TfR on the cell surface can bind to siderophores, facilitating the entry of extracellular iron into cells. Targeting TfR aims to inhibit the binding of transferrin to TfR, thereby reducing iron uptake by the cells, which in turn affects the proliferation and survival of tumor cells. Moreover, TfR1 is overexpressed on the surface of various cancer cell types, making it a promising therapeutic target. Tao et al. developed a novel therapeutic approach by combining chimeric antigen receptor-natural killer (CAR-NK) cell-derived exosomes (ExoCAR) with a nanobomb (Micelle) modified with a transferrin receptor binding peptide (T7), resulting in the formation of ExoCAR/T7@Micelle. This nanomaterial more effectively targets cancer cells, and upon internalization, the micelle, which promotes ROS amplification, is released at specific intracellular sites. This approach demonstrated a potent anti-tumor response in HER2-positive breast cancer brain metastasis (HER2+ BCBM) mouse models by disrupting the ferritin defense mechanism and inducing ferroptosis, all without significant side effects [270].
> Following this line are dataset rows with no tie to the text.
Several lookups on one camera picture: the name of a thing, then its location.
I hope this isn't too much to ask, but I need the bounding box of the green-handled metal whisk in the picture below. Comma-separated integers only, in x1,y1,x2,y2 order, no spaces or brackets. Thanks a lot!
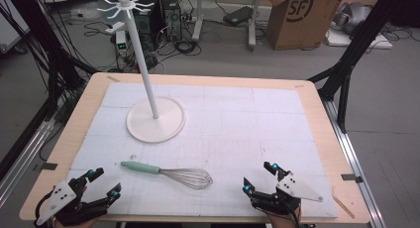
120,160,214,190

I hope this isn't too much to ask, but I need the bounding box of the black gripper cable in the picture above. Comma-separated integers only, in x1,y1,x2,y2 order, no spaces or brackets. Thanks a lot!
33,185,57,228

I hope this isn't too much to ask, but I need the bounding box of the brown cardboard box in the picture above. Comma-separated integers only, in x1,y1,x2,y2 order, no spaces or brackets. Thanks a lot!
264,0,347,52

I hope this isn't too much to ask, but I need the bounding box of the person's left hand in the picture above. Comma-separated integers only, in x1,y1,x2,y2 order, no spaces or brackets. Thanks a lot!
49,215,102,228

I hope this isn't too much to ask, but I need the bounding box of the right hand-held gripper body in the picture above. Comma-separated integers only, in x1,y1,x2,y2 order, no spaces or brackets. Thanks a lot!
250,172,325,220

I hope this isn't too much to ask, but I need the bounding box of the flat black device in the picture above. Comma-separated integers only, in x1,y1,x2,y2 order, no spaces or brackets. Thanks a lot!
222,5,255,27

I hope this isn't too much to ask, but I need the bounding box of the white hook stand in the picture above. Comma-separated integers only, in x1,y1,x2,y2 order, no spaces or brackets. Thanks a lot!
96,0,187,145

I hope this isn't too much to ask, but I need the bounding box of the person's right hand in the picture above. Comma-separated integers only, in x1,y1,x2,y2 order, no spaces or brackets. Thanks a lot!
262,211,301,228

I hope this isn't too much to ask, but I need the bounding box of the aluminium rail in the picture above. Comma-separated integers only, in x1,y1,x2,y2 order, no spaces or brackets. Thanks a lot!
0,118,56,210
321,98,388,228

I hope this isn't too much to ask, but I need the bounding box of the white metal stand leg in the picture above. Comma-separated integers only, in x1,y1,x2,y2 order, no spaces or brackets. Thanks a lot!
191,0,204,43
247,0,265,53

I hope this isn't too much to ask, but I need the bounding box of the white gridded mat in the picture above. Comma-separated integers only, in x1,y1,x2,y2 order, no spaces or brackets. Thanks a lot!
65,81,340,219

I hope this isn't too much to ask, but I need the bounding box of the coiled black cable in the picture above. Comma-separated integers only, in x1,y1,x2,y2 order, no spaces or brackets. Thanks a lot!
172,39,203,57

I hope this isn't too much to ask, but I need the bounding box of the black computer tower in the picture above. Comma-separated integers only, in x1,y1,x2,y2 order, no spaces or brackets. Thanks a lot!
132,0,163,53
159,0,183,43

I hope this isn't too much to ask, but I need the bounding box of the grey metal bracket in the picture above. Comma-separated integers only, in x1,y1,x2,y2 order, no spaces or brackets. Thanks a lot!
32,161,59,172
340,172,365,184

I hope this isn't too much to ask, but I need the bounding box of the thin wooden strip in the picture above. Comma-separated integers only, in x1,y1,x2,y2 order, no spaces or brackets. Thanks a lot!
332,195,357,220

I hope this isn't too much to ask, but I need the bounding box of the grey bag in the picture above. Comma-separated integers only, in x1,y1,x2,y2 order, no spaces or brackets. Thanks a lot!
332,1,373,37

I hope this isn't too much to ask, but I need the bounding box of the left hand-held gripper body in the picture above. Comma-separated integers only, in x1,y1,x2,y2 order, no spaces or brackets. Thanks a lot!
34,176,112,228

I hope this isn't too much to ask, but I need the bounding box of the power supply with green display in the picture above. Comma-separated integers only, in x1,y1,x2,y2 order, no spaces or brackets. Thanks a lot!
115,30,129,57

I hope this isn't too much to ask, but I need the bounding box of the white flat board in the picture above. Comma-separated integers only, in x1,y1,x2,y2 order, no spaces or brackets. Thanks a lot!
324,29,394,51

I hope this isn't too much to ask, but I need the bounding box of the black metal frame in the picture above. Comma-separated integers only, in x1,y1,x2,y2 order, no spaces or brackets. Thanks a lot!
0,0,99,123
306,0,408,135

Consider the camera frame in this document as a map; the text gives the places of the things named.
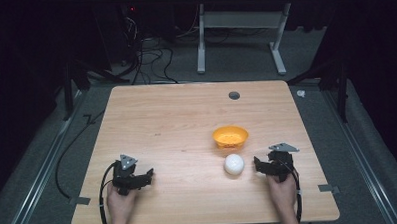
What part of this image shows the tangle of black cables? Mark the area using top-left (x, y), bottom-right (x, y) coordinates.
top-left (117, 6), bottom-right (180, 87)

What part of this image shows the grey tape piece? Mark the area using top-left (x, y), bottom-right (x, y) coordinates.
top-left (317, 183), bottom-right (341, 196)
top-left (68, 195), bottom-right (92, 208)

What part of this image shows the white desk frame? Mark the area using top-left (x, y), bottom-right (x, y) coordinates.
top-left (194, 0), bottom-right (295, 79)

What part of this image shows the person's left hand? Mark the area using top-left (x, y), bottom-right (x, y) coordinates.
top-left (105, 183), bottom-right (140, 224)

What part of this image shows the black metal stand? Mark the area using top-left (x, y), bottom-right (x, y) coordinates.
top-left (285, 50), bottom-right (351, 126)
top-left (60, 55), bottom-right (132, 122)

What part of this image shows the person's right hand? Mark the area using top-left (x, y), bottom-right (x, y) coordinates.
top-left (266, 173), bottom-right (298, 214)

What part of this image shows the orange plastic bowl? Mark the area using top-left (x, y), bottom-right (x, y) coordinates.
top-left (211, 123), bottom-right (250, 151)

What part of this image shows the white ball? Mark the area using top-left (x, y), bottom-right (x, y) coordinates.
top-left (223, 152), bottom-right (247, 176)

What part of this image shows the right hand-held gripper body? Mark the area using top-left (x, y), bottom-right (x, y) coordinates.
top-left (267, 141), bottom-right (302, 184)

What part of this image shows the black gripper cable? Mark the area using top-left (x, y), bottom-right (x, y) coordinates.
top-left (97, 162), bottom-right (120, 224)
top-left (281, 159), bottom-right (304, 224)

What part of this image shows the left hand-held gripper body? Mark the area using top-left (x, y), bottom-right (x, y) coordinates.
top-left (110, 153), bottom-right (144, 197)

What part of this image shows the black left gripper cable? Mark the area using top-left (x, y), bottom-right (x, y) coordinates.
top-left (97, 162), bottom-right (120, 224)

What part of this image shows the metal floor rail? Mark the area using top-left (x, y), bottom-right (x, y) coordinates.
top-left (0, 90), bottom-right (88, 224)
top-left (322, 88), bottom-right (397, 224)

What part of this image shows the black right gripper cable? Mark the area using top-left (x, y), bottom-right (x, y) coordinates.
top-left (281, 159), bottom-right (304, 224)

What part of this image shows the black floor cable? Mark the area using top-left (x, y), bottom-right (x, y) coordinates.
top-left (52, 109), bottom-right (109, 200)

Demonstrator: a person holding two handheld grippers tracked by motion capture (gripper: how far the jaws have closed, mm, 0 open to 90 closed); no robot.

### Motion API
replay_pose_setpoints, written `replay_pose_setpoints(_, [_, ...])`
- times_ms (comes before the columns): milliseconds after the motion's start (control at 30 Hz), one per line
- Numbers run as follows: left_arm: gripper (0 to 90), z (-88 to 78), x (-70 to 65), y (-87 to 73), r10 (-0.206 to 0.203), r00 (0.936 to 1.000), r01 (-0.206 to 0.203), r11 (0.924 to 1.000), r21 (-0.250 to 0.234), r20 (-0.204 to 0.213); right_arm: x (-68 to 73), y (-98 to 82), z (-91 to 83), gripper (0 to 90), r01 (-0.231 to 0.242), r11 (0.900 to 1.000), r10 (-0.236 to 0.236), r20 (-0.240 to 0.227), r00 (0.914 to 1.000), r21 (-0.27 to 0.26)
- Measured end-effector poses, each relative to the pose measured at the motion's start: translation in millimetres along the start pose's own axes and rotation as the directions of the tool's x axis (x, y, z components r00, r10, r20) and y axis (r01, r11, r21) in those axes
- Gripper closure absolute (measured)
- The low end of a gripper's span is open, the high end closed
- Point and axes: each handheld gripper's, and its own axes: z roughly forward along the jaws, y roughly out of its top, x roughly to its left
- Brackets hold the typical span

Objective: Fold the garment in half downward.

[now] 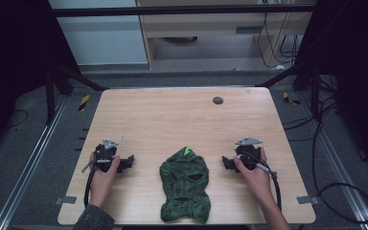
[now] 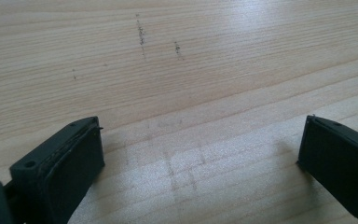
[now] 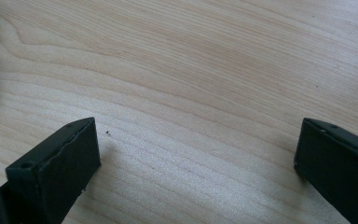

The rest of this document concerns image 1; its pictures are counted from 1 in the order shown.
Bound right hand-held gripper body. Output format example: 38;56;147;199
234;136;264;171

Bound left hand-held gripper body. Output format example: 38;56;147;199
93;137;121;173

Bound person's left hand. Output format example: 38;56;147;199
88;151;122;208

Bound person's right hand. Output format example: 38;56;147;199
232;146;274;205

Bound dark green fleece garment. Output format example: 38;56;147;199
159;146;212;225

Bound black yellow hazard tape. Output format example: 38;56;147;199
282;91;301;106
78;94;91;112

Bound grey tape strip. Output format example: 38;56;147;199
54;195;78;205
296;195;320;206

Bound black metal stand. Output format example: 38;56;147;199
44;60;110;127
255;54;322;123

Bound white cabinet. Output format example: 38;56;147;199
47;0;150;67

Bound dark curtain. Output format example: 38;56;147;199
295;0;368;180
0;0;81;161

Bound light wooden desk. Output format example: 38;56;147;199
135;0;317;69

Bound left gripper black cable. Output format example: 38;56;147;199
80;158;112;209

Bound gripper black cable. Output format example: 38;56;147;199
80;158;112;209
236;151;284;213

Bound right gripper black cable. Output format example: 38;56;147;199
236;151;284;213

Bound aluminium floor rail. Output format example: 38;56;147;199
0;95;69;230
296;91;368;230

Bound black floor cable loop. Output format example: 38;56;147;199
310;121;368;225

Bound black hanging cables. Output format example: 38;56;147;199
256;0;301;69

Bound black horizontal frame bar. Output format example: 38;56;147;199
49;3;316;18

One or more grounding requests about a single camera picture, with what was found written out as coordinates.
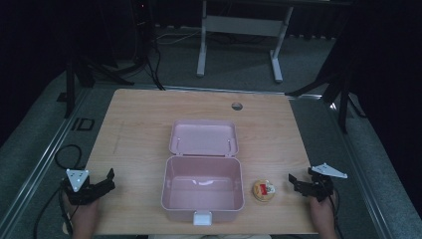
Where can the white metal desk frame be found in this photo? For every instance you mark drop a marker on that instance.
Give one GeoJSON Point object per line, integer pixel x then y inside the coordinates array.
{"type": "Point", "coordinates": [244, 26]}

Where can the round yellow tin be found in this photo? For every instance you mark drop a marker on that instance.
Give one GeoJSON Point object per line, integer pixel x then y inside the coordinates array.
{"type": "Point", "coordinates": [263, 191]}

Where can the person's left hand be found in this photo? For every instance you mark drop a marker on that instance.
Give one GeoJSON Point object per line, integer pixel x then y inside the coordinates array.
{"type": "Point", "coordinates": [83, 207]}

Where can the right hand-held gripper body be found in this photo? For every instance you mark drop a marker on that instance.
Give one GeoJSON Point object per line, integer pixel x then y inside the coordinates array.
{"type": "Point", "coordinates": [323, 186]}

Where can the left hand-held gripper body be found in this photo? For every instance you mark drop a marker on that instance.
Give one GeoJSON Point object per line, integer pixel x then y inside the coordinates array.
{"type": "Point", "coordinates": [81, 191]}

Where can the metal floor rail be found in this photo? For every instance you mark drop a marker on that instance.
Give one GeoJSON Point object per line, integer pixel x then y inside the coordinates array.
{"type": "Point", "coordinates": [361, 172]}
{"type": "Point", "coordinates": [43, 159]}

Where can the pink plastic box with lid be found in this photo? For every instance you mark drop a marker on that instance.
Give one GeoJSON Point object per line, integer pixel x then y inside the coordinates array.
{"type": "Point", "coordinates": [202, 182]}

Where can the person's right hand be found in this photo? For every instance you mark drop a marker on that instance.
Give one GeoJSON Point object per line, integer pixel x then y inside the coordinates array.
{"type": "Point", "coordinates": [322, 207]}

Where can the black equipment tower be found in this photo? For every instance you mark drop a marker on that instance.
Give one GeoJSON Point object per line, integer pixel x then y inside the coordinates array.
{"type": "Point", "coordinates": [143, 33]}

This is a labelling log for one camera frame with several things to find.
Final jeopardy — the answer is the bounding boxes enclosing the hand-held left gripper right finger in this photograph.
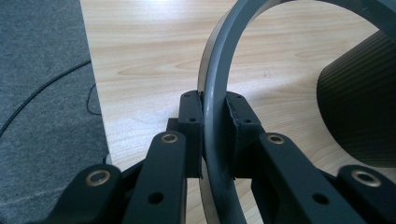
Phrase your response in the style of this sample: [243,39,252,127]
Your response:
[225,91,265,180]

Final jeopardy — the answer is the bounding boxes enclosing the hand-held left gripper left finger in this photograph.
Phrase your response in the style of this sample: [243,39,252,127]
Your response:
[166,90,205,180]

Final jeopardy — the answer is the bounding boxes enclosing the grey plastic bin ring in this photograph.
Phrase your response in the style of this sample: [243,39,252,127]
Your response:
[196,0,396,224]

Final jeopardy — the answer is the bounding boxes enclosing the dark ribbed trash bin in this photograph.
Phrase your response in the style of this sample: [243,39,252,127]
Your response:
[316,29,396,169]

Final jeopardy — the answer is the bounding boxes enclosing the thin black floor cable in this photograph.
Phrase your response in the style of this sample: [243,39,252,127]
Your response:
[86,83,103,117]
In cancer therapy, numerous drugs have been identified that promote ferroptosis in cancer cells by targeting iron metabolism through various pathways. However, many of the observed effects have been limited to cell lines and animal models, with a lack of comprehensive clinical trials. Treatments targeting iron metabolism and ferroptosis, particularly in ovarian cancer, remain experimental and have not yet become standard options due to challenges such as drug bioavailability, side effects, and tumor resistance. Further studies and clinical trials are needed to validate their safety and efficacy. Additionally, approved drugs must be carefully tailored to individual patients, as iron is essential for normal cellular functions, and interventions in iron metabolism can have serious side effects. In conclusion, while therapeutic strategies targeting iron metabolism are still in the research phase, ongoing research continues to explore this vital area of ferroptosis, potentially leading to the development of promising new treatments.

8. Conclusions and Future Directions

This review highlights the redox regulation of ferroptosis in the context of ovarian cancer. We discuss how the interplay between ROS-antioxidant systems and iron metabolism disorders presents novel therapeutic opportunities. The potential of targeting this balance to improve cancer treatment outcomes is explored, emphasizing the need for innovative strategies to manage redox systems and enhance ferroptosis.

Recent studies have underscored the critical link between ferroptosis, iron metabolism disorders, and ovarian cancer, suggesting intricate interactions that merit deeper exploration. While current research shows promise for targeting these pathways to enhance treatment efficacy and potentially improve immune function, most findings are still confined to the pre-clinical stages. Therefore, rigorous clinical trials are crucial to validate the safety and efficacy of these emerging therapies.

Moreover, while targeted therapies could complement existing treatments like chemotherapy and radiotherapy, balancing their potential benefits against risks to normal cells is imperative. The challenge of accurately predicting ferroptosis due to non-specific detection methods and variability among cancer subtypes highlights the need for more precise biomarkers.

Advancing our understanding of how iron metabolism influences ferroptosis—particularly the roles of the redox system and PUFA peroxidation—remains essential. This knowledge will help in designing targeted interventions that could mitigate drug resistance and suppress cancer progression. Given the pivotal role of ferroptosis in ovarian cancer pathology, continued research is vital to uncover new therapeutic targets and develop more effective treatments.